Повисает тишина – Инанна таращится на меня во все глаза, я же, оглядев её с головы до ног, решаю, что пора браться за украшения.

– Надеюсь, вас не стеснит то, что пришлось рядиться в мужской наряд? – бросаю я, пытаясь разрядить напряжение. – В любом случае, вам он куда более к лицу, чем мне.

Моя неуклюжая шутка достигает своей цели: Инанна прыскает в рукав.

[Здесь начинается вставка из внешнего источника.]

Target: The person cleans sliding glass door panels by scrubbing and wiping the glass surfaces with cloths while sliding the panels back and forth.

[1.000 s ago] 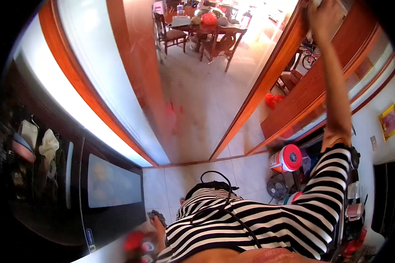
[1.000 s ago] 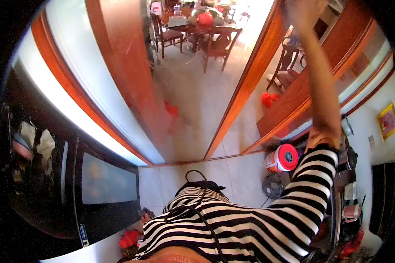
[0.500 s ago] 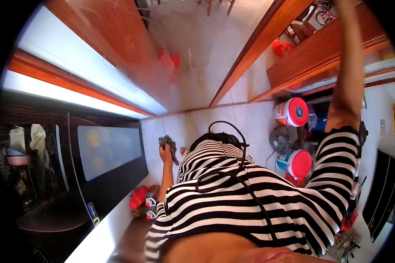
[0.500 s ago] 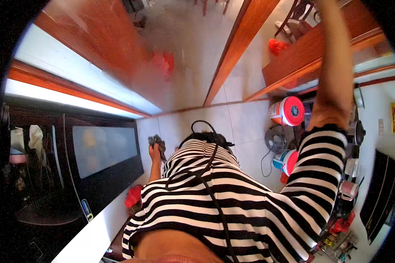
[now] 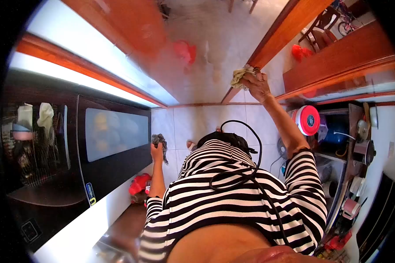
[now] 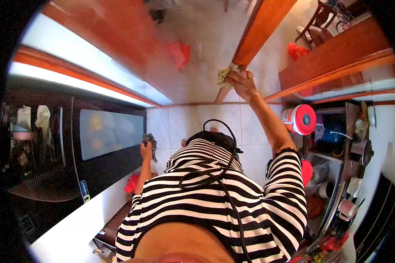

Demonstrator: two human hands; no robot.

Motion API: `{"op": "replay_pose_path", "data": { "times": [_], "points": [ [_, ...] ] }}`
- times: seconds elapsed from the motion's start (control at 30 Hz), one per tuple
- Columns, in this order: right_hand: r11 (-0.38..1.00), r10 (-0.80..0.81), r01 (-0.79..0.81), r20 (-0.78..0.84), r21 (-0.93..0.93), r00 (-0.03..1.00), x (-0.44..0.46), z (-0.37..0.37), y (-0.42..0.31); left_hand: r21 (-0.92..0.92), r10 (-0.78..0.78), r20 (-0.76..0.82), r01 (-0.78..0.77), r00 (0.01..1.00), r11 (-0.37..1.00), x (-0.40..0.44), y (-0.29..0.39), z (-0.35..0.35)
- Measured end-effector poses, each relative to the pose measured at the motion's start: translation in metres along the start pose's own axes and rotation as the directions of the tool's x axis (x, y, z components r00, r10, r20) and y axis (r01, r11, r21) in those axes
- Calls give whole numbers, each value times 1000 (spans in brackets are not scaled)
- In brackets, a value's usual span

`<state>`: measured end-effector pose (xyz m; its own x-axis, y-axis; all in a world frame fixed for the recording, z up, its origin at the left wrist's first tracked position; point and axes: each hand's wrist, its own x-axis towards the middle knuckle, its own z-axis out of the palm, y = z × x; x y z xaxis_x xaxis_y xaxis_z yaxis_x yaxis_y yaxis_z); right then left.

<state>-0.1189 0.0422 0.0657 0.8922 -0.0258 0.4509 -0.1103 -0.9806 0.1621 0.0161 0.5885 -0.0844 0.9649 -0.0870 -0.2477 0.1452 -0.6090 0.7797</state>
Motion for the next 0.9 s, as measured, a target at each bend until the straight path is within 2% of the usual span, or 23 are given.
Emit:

В её глазах ещё сверкают смешливые искорки, когда она из учтивости возражает:

– Что вы, я уверена, что это не так – я бы многое отдала, чтобы хоть мельком увидеть вас в таком облачении.

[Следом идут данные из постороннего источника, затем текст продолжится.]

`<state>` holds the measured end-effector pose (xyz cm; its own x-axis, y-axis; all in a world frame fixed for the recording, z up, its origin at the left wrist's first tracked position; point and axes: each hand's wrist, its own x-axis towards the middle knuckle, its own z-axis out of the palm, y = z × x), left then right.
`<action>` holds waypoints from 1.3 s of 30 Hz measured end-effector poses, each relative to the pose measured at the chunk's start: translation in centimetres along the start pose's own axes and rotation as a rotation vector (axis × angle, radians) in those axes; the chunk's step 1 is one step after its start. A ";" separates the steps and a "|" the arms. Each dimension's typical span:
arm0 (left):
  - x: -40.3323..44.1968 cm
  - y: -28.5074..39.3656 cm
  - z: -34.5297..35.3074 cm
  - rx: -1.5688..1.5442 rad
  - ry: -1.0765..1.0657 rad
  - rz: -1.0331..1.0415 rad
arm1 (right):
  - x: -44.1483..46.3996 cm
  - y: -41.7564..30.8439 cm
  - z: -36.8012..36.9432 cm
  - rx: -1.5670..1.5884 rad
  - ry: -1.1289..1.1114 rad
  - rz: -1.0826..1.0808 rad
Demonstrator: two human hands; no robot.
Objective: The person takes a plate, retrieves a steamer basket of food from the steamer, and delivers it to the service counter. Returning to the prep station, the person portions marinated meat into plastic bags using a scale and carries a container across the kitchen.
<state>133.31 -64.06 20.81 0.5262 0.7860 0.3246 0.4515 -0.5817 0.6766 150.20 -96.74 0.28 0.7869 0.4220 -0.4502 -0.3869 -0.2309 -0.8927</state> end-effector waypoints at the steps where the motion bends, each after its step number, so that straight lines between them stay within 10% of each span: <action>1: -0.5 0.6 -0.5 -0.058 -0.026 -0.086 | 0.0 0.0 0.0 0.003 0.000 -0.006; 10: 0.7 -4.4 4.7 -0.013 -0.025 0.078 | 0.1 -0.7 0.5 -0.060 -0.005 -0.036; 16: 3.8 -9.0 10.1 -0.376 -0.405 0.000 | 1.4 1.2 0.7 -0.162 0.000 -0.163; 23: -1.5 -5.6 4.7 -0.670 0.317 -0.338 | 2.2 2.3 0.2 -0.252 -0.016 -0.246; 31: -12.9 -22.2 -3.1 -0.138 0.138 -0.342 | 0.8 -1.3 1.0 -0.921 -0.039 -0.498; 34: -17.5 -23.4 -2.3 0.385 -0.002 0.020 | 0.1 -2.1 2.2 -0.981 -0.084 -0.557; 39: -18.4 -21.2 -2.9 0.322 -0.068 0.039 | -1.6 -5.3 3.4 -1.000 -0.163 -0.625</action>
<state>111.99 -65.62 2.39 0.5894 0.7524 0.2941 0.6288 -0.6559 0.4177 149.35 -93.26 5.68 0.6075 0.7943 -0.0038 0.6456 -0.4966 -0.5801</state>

После того, как улетучилась первоначальная неловкость, Инанна сама с немалым удовольствием принимается прилаживать ожерелье и браслеты, пританцовывая на месте от необычности ощущений – и глядя на неё, я и сам начинаю верить в успех своего плана, ведь если даже я засматриваюсь на её немудрёные, но исполненные грации движения, то что же сказать о людях?

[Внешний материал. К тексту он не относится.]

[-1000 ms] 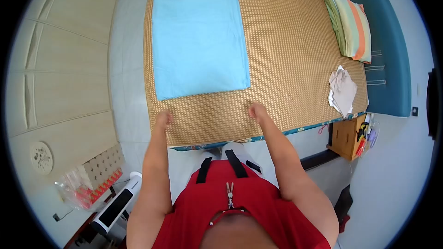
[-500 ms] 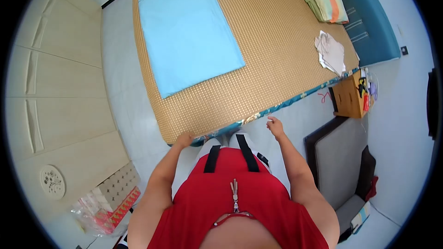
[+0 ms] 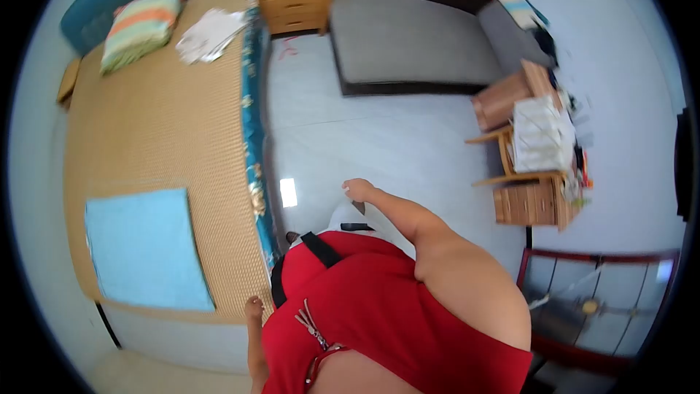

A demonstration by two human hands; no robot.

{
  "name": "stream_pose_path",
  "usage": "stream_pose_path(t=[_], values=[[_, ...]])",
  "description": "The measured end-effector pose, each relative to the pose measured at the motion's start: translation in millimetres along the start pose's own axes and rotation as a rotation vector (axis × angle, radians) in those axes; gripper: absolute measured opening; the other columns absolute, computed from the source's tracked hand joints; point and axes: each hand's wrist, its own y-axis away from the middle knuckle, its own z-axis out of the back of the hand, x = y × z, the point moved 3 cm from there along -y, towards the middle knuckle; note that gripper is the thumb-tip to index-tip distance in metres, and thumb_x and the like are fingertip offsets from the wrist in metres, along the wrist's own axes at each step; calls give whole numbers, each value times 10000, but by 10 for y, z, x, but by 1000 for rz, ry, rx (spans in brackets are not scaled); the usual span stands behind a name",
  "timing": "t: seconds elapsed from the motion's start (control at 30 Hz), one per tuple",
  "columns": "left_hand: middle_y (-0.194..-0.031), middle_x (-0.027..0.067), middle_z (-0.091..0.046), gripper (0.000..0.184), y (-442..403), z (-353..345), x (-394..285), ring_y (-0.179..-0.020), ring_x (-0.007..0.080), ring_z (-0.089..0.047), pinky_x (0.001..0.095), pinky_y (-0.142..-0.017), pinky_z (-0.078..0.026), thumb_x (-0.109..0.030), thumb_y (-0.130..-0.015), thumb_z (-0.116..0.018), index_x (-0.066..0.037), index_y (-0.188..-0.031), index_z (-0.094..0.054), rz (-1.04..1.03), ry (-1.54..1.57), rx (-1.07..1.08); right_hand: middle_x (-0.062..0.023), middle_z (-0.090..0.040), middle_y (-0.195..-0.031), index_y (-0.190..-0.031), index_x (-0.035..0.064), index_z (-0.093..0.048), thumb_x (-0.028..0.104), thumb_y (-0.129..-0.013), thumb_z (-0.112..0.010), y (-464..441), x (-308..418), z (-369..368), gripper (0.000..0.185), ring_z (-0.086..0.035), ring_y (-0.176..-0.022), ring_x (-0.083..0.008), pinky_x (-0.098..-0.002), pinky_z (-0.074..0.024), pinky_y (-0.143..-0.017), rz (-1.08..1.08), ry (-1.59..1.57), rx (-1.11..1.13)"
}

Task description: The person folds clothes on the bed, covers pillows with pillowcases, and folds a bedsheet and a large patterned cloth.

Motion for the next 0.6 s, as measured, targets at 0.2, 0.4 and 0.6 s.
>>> stream_pose_path(t=[0.2,0.4,0.6], values=[[-770,109,-617,301,-366,-619,-1682,-613,182,-595,291,-527,-497,-69,-799,-522,24,-1080,-578,-306,-228,157,-159,-634,-1018,-1073,85,-609,221,-790,-546,527,-1195,542,320,-599,-946,-314,-399,-472,-823,-116,-250,-226],[-709,61,-608,135,-967,-1740,-3662,-563,157,-577,280,-487,-472,-67,-754,-560,-11,-859,-624,-461,-133,164,-145,-630,-1042,-1054,86,-623,232,-791,-544,933,-3070,612,311,-589,-953,-319,-392,-462,-853,-212,-259,-387],[-733,46,-603,77,-417,-3232,-5400,-623,144,-580,260,-590,-473,-79,-796,-551,-12,-805,-587,-796,-110,491,-135,-648,-978,-1005,66,-638,218,-789,-547,1709,-4429,976,280,-604,-897,-301,-391,-475,-799,-539,-332,-622]])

Медлить с объяснениями больше нельзя, так что я начинаю:

– Моя задумка состоит в том, что...

– ...я должна отвлечь на себя внимание часовых, – тихо заканчивает за меня Инанна, чьё лицо вновь принимает серьёзное выражение – однако на нём нет страха, который я ожидал увидеть.

Мне остаётся лишь кивнуть, добавив:

– Я понимаю, что на такое непросто решиться; но я буду рядом – вам нужно лишь подманить их поближе к лесу.

За объяснениями я вновь лезу в суму, чтобы извлечь коробочки с золотой и синей краской. Стоит мне открыть их, как Инанна изумленно спрашивает:

– Это что же, настоящее золото?

Я киваю и, осторожно взяв её за руку, провожу длинную линию по указательному пальцу – пока Инанна изумленно рассматривает сверкающую в лучах заходящего солнца руку, я, проведя мазки по пальцам другой руки, велю ей замереть. Осторожно нанося краску на веки, я поясняю:

– Мы рисуем эти узоры, чтобы не терять связи с духами наших предков – так они будут защищать и вас тоже.

В памяти невольно всплывает, как я делал это для Цатэ накануне важных церемоний, а она – для меня: хоть родители сделали бы это куда лучше, мы предпочитали кривоватую работу собственных неопытных рук, и они нам в этом не препятствовали.

Из грустных раздумий меня выводит приглушённый смех Инанны – похоже, ей щекотно от непривычных прикосновений.

Внезапно её рука ложится на мою – и это касание обжигает, словно огнём.

– Благодарю, – изрекает она, и я понимаю, что дрожь в её голосе порождена не робостью, а волнением.